Spastic esophageal motility disorders

Each of the esophageal spastic motility disorders has certain manometric findings that are either diagnostic or associated. Note the following:

  • DES is characterized by the findings of simultaneous contractions greater than 30% of water swallows, with the presence of normal peristalsis. [7] Other associated manometric findings may include repetitive contractions (>2 peaks), prolonged contractions (>6 s), high-amplitude contractions (>180 mm Hg), spontaneous contractions, incomplete LES relaxation, and increased LES pressure (>40 mm Hg).
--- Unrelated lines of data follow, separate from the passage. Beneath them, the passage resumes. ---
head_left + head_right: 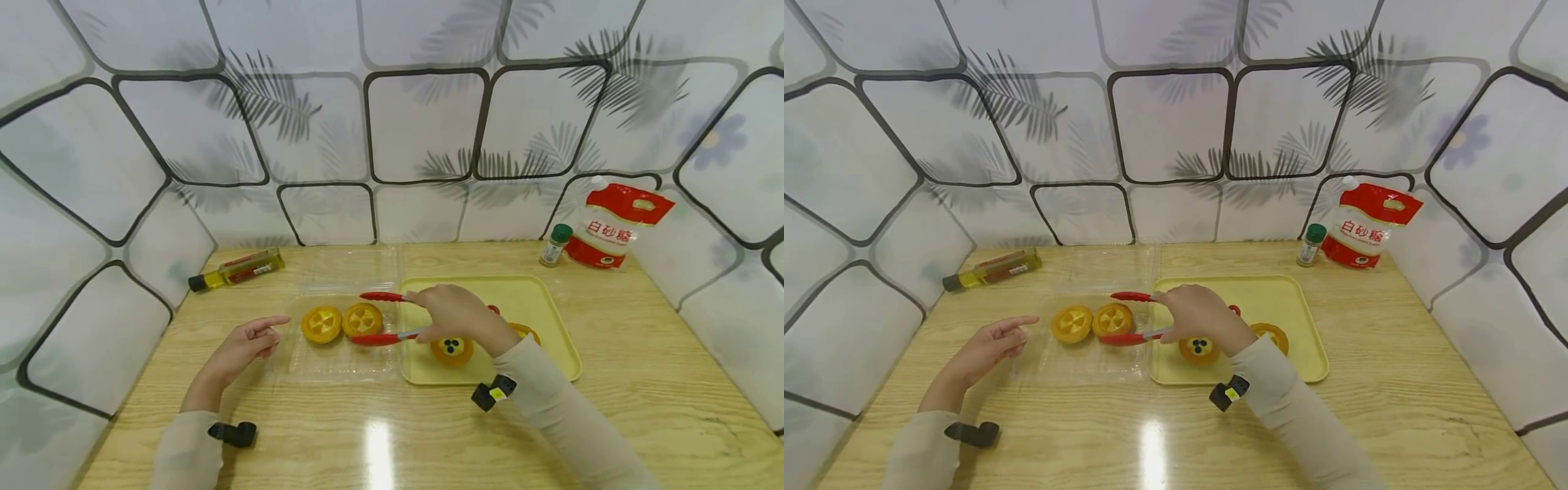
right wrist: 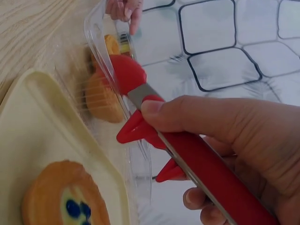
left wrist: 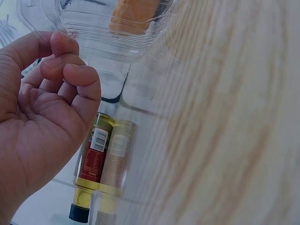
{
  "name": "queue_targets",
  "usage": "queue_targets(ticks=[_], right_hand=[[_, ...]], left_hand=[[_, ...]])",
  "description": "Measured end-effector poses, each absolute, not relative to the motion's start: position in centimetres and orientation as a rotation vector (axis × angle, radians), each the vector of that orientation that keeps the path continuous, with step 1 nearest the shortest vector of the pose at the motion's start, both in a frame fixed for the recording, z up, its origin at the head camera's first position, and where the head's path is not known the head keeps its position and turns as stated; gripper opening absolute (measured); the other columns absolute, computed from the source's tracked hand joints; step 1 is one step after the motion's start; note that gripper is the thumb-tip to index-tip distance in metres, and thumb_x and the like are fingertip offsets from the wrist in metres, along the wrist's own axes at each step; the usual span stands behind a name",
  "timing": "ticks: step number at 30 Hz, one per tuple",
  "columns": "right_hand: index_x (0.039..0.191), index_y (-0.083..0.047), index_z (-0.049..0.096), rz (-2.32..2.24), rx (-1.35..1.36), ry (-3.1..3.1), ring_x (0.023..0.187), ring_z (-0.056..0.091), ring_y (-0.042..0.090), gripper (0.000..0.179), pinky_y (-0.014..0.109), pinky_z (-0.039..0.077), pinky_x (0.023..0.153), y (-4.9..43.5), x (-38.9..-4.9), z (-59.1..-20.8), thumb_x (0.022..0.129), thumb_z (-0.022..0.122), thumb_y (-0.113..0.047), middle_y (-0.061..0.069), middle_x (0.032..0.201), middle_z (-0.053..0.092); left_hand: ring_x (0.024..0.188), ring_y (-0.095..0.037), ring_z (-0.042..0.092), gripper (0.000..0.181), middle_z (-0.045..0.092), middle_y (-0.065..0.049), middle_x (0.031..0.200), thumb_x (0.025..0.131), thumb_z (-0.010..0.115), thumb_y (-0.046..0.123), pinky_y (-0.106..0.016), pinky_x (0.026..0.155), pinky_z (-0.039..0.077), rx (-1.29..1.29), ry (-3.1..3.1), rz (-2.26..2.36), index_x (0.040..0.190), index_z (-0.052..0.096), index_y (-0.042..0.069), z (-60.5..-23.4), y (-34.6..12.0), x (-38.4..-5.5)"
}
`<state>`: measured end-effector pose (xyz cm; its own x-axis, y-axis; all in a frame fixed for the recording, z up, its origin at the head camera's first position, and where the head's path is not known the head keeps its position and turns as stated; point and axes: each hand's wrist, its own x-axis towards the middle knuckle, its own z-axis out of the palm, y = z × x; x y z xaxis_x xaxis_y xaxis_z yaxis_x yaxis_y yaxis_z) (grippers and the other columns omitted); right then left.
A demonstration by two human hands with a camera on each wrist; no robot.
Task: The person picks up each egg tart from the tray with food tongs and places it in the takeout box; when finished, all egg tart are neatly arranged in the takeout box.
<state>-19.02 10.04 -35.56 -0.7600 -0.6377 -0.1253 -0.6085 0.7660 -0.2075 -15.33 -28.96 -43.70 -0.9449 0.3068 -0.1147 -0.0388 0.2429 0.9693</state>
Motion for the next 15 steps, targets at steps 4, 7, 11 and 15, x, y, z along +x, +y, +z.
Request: queue_targets(ticks=[4, 7, 11, 15], right_hand=[[0.141, -0.008, 0.046, -0.363, -1.001, 2.746, 0.108, 0.059, 0.026, 0.079, 0.042, 0.048, 0.088, 11.6, -19.1, -35.7, 0.076, 0.078, -0.04, 0.009, 0.128, 0.058], [0.142, -0.006, 0.044, -0.471, -1.001, 2.724, 0.111, 0.058, 0.027, 0.081, 0.043, 0.046, 0.091, 12.9, -19.1, -35.8, 0.077, 0.077, -0.041, 0.011, 0.131, 0.056], [0.141, -0.006, 0.044, -0.595, -1.017, 2.736, 0.094, 0.062, 0.023, 0.081, 0.037, 0.05, 0.082, 14.7, -18.8, -35.7, 0.077, 0.078, -0.04, 0.009, 0.125, 0.06], [0.14, -0.006, 0.046, -0.709, -1.012, 2.763, 0.058, 0.042, 0.011, 0.079, 0.025, 0.038, 0.055, 16.5, -18.3, -35.7, 0.076, 0.078, -0.04, 0.0, 0.088, 0.059]], left_hand=[[0.061, -0.014, 0.039, 0.042, 0.044, 0.002, 0.072, 0.101, 0.044, 0.009, -0.031, 0.062, 0.041, 0.229, 2.237, 1.753, 0.139, 0.039, -0.008, -43.6, -28.9, -15.3], [0.062, -0.014, 0.04, 0.043, 0.045, 0.002, 0.073, 0.101, 0.045, 0.011, -0.031, 0.062, 0.041, 0.227, 2.237, 1.752, 0.139, 0.039, -0.008, -43.6, -28.9, -15.3], [0.062, -0.013, 0.04, 0.043, 0.046, 0.002, 0.073, 0.101, 0.045, 0.011, -0.031, 0.062, 0.041, 0.225, 2.243, 1.754, 0.139, 0.039, -0.008, -43.7, -28.9, -15.3], [0.061, -0.015, 0.04, 0.042, 0.045, 0.002, 0.071, 0.101, 0.044, 0.01, -0.031, 0.062, 0.041, 0.235, 2.247, 1.746, 0.139, 0.038, -0.008, -43.7, -28.9, -15.3]])
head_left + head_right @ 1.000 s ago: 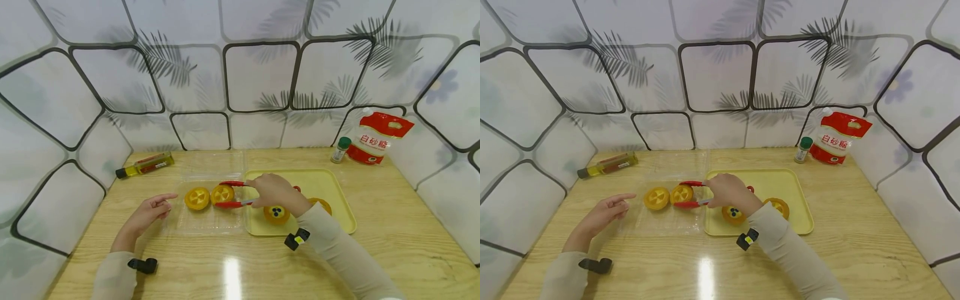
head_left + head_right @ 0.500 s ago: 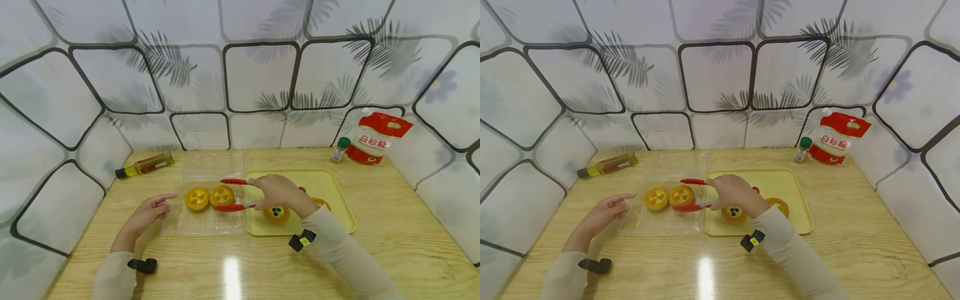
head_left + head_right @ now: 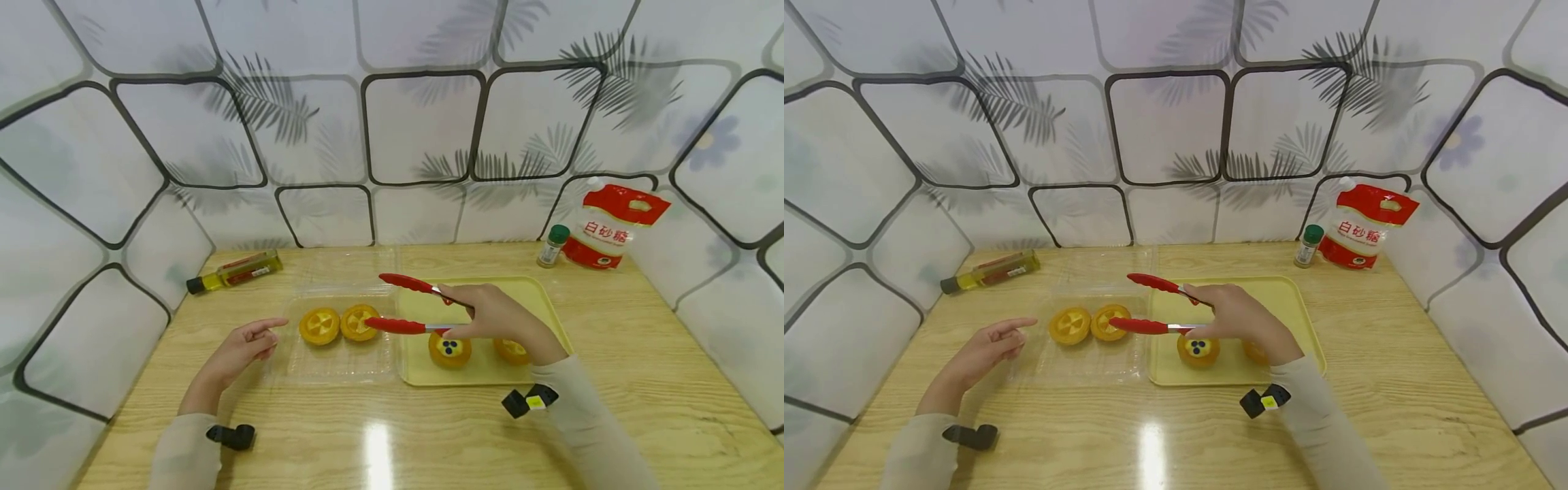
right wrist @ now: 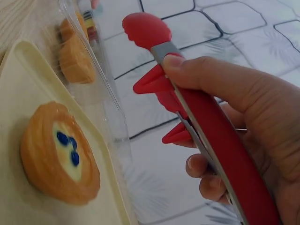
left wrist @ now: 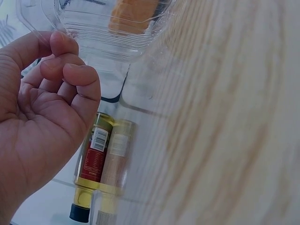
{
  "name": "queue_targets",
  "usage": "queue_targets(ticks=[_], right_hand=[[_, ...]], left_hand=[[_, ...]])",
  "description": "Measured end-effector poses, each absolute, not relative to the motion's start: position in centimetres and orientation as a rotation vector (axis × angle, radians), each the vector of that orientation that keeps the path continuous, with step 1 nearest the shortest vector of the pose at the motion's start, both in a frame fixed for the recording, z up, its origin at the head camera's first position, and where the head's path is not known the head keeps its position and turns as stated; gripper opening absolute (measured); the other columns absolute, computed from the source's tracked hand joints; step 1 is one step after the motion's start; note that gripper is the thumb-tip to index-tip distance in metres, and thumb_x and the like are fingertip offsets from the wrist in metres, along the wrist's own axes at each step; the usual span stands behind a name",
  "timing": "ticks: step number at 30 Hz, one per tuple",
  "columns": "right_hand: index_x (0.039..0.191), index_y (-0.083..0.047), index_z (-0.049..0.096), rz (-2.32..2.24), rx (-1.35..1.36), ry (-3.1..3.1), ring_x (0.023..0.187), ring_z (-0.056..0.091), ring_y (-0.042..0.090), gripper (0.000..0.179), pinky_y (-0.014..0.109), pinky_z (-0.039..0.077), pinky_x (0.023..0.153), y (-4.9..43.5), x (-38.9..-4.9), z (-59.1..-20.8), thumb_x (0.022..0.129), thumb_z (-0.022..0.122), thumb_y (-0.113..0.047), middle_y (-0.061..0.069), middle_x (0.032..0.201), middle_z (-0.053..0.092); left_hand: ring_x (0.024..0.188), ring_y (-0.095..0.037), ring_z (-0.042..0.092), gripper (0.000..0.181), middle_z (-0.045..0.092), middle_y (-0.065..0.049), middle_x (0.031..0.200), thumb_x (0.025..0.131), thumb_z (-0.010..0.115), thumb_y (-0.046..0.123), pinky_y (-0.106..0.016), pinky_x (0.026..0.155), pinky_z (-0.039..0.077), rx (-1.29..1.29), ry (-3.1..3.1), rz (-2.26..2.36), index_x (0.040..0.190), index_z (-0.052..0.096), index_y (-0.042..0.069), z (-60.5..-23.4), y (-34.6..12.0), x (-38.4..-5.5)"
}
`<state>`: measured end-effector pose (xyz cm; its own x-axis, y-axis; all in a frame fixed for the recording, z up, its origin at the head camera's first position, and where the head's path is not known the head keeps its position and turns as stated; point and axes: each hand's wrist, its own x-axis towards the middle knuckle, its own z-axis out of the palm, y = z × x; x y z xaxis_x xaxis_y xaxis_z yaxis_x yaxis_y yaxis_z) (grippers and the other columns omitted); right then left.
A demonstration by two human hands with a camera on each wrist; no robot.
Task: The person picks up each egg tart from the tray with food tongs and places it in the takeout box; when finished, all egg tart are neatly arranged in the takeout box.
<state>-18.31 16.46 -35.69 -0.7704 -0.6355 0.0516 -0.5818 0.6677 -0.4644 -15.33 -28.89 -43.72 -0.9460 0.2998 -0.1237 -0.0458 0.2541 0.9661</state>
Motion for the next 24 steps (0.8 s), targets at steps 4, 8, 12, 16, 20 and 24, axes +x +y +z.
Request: queue_targets(ticks=[4, 8, 12, 16, 20, 24], right_hand=[[0.14, -0.008, 0.048, -0.775, -0.988, 2.806, 0.057, 0.036, 0.006, 0.08, 0.023, 0.032, 0.052, 18.2, -17.7, -36.0, 0.075, 0.079, -0.042, -0.005, 0.073, 0.044], [0.138, -0.007, 0.05, -0.757, -0.988, 2.872, 0.064, 0.041, 0.007, 0.078, 0.023, 0.035, 0.056, 19.9, -16.8, -36.2, 0.074, 0.079, -0.042, -0.002, 0.086, 0.057], [0.138, -0.007, 0.05, -0.732, -0.956, 2.878, 0.064, 0.041, 0.007, 0.078, 0.023, 0.036, 0.057, 21.5, -15.9, -36.1, 0.075, 0.078, -0.043, 0.003, 0.101, 0.061], [0.139, -0.007, 0.049, -0.702, -0.933, 2.874, 0.069, 0.049, 0.009, 0.081, 0.026, 0.043, 0.061, 22.7, -14.9, -36.1, 0.075, 0.076, -0.048, 0.006, 0.112, 0.063], [0.136, -0.006, 0.052, -0.633, -0.962, 2.917, 0.084, 0.058, 0.014, 0.08, 0.034, 0.05, 0.073, 23.6, -14.1, -36.5, 0.074, 0.075, -0.051, 0.009, 0.119, 0.063], [0.135, -0.005, 0.053, -0.566, -0.928, 2.932, 0.091, 0.062, 0.018, 0.08, 0.039, 0.052, 0.079, 24.1, -13.3, -36.8, 0.073, 0.077, -0.05, 0.008, 0.118, 0.064]], left_hand=[[0.06, -0.018, 0.038, 0.043, 0.044, 0.002, 0.07, 0.101, 0.043, 0.01, -0.031, 0.062, 0.041, 0.245, 2.244, 1.741, 0.139, 0.038, -0.009, -43.7, -28.9, -15.3], [0.06, -0.019, 0.037, 0.042, 0.043, 0.002, 0.07, 0.101, 0.042, 0.009, -0.031, 0.062, 0.04, 0.242, 2.241, 1.741, 0.139, 0.038, -0.009, -43.6, -28.9, -15.3], [0.061, -0.018, 0.038, 0.042, 0.044, 0.002, 0.071, 0.101, 0.043, 0.009, -0.031, 0.062, 0.041, 0.237, 2.246, 1.738, 0.139, 0.038, -0.009, -43.5, -28.9, -15.3], [0.061, -0.015, 0.038, 0.043, 0.044, 0.002, 0.071, 0.101, 0.044, 0.01, -0.031, 0.062, 0.041, 0.23, 2.248, 1.739, 0.139, 0.038, -0.009, -43.6, -28.9, -15.2], [0.061, -0.014, 0.039, 0.044, 0.043, 0.003, 0.071, 0.101, 0.045, 0.011, -0.031, 0.062, 0.041, 0.231, 2.246, 1.742, 0.139, 0.038, -0.009, -43.7, -29.0, -15.3], [0.06, -0.015, 0.039, 0.044, 0.043, 0.003, 0.07, 0.101, 0.045, 0.012, -0.031, 0.061, 0.04, 0.235, 2.25, 1.741, 0.139, 0.038, -0.01, -43.7, -28.9, -15.3]])
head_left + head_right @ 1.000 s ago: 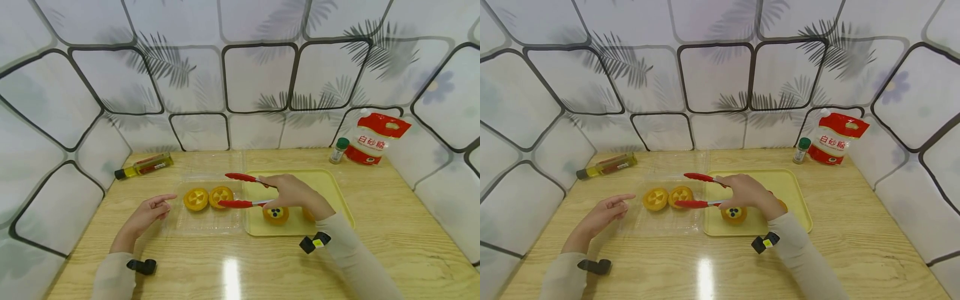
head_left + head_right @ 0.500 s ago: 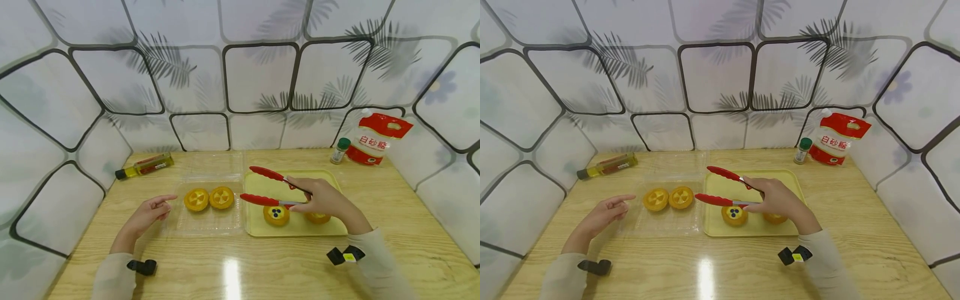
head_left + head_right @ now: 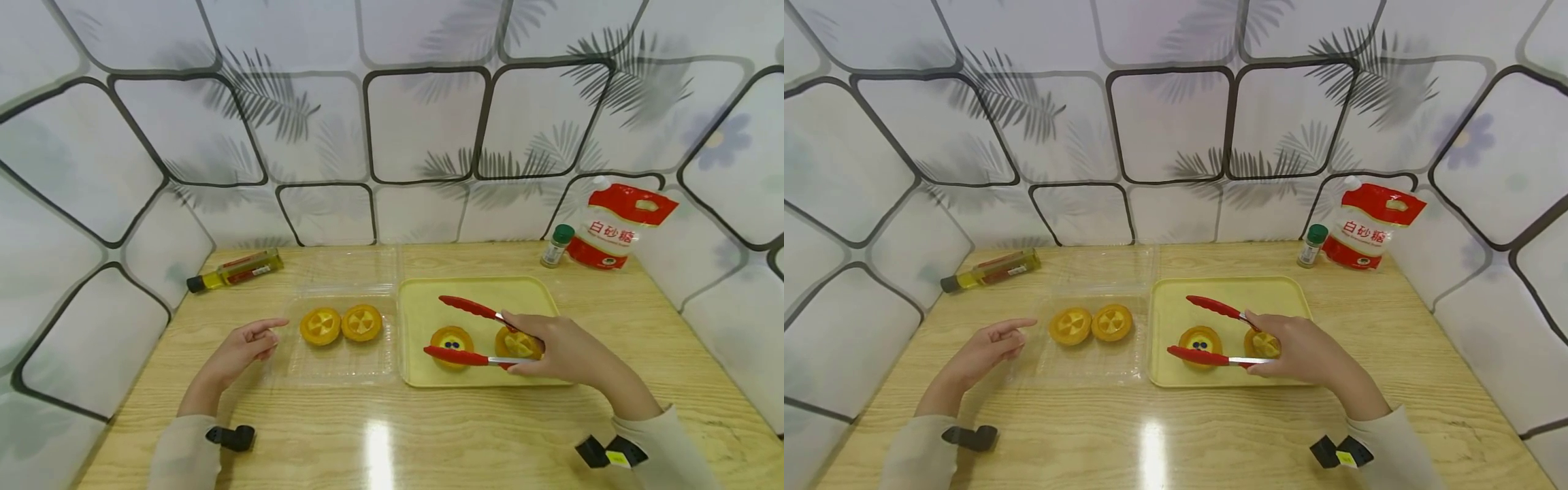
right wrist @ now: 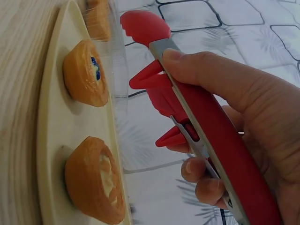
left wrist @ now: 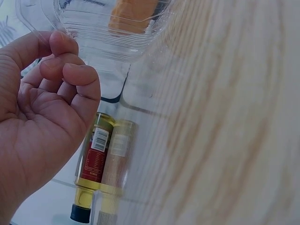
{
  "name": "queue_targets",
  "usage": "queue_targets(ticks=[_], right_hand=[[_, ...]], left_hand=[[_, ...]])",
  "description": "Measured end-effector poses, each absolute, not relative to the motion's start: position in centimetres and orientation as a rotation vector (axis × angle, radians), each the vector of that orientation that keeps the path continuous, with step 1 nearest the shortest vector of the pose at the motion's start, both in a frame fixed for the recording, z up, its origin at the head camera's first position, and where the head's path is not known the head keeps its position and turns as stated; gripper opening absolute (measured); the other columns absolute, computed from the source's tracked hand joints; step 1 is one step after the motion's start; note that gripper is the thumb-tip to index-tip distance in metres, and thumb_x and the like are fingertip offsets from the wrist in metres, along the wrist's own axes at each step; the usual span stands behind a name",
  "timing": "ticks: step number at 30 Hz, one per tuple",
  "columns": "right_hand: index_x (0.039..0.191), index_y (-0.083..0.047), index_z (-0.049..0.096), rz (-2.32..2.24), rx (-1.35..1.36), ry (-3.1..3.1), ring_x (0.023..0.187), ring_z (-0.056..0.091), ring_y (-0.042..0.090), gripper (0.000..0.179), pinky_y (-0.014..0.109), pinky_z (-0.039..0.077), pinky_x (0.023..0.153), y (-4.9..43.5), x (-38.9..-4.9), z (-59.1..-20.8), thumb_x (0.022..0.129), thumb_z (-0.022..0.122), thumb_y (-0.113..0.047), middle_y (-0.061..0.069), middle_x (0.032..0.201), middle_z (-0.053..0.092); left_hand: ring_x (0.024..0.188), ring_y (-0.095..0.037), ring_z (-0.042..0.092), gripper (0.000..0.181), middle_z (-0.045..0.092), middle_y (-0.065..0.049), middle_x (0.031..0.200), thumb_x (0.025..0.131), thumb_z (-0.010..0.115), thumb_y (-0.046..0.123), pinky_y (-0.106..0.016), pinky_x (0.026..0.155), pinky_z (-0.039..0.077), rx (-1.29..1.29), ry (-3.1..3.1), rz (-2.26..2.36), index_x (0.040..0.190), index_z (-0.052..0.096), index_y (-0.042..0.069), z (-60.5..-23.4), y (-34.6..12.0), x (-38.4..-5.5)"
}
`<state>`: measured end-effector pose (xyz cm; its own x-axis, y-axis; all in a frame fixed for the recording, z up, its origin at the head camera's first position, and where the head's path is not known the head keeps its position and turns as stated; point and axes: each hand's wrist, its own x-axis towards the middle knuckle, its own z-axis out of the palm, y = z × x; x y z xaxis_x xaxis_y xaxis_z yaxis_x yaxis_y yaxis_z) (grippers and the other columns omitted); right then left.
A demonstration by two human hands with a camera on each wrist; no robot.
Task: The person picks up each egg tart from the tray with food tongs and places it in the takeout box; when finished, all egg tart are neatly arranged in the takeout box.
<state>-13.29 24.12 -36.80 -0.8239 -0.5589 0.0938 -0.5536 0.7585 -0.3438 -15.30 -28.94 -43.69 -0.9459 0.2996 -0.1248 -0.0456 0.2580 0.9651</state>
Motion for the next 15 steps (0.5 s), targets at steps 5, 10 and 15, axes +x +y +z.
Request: queue_targets(ticks=[5, 10, 15], right_hand=[[0.136, -0.004, 0.052, -0.515, -0.865, 2.923, 0.102, 0.063, 0.025, 0.081, 0.044, 0.051, 0.083, 24.5, -12.5, -37.0, 0.074, 0.076, -0.05, 0.011, 0.121, 0.062], [0.136, -0.004, 0.051, -0.502, -0.807, 2.911, 0.106, 0.061, 0.031, 0.082, 0.047, 0.05, 0.084, 24.5, -11.8, -37.2, 0.072, 0.079, -0.047, 0.015, 0.123, 0.061], [0.134, -0.004, 0.053, -0.465, -0.776, 2.912, 0.105, 0.062, 0.033, 0.08, 0.048, 0.05, 0.083, 24.3, -11.2, -37.6, 0.07, 0.081, -0.044, 0.016, 0.121, 0.061]], left_hand=[[0.06, -0.015, 0.039, 0.044, 0.045, 0.003, 0.071, 0.101, 0.046, 0.012, -0.031, 0.061, 0.04, 0.252, 2.251, 1.752, 0.138, 0.038, -0.011, -43.8, -29.0, -15.3], [0.06, -0.014, 0.039, 0.044, 0.046, 0.004, 0.072, 0.101, 0.045, 0.011, -0.03, 0.06, 0.04, 0.267, 2.244, 1.766, 0.137, 0.038, -0.012, -43.9, -29.0, -15.3], [0.061, -0.012, 0.04, 0.045, 0.046, 0.004, 0.072, 0.101, 0.047, 0.014, -0.03, 0.06, 0.041, 0.278, 2.248, 1.766, 0.137, 0.038, -0.012, -43.9, -29.1, -15.3]])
  • Nutcracker esophagus: These manometric abnormalities are the most common of the spastic motility disorders. The characteristic criterion is normal-patterned peristalsis with high-amplitude contractions greater than 180 mm Hg (2 standard deviations above the normal mean). The manometric findings associated with this condition may include repetitive contractions (>2 peaks), prolonged contractions (>6 s), and increased LES pressure (>40 mm Hg).

  • Hypertensive LES: This is characterized by increased LES pressure of greater than 40 mm Hg that otherwise relaxes normally. Esophageal peristalsis is normal. Of note, elevated LES pressures may also be seen in patients with achalasia, nonspecific motility disorders, nutcracker esophagus, and DES; however, they are characterized by abnormal esophageal body motility. The significance of hypertensive LES is questionable.

  • Nonspecific esophageal motor disorders: When peristaltic abnormalities are insufficient to establish one of the other motility disorders, the disorder is labeled as a nonspecific esophageal motor disorder (NEMD). Establishing a direct relation to symptoms is extremely difficult. This condition may include the following: nontransmitted waves (>20%), retrograde contractions, repetitive contractions (>2 peaks), low-amplitude contractions (< 30 mm Hg) or failed peristalsis (also referred to as inefficient esophageal motility [IEM]), isolated prolonged contractions (>6 s) or high-amplitude contractions (>180 mm Hg), spontaneous contractions, and incomplete LES relaxation. These nonspecific findings are not generally correlated to any symptoms. [8]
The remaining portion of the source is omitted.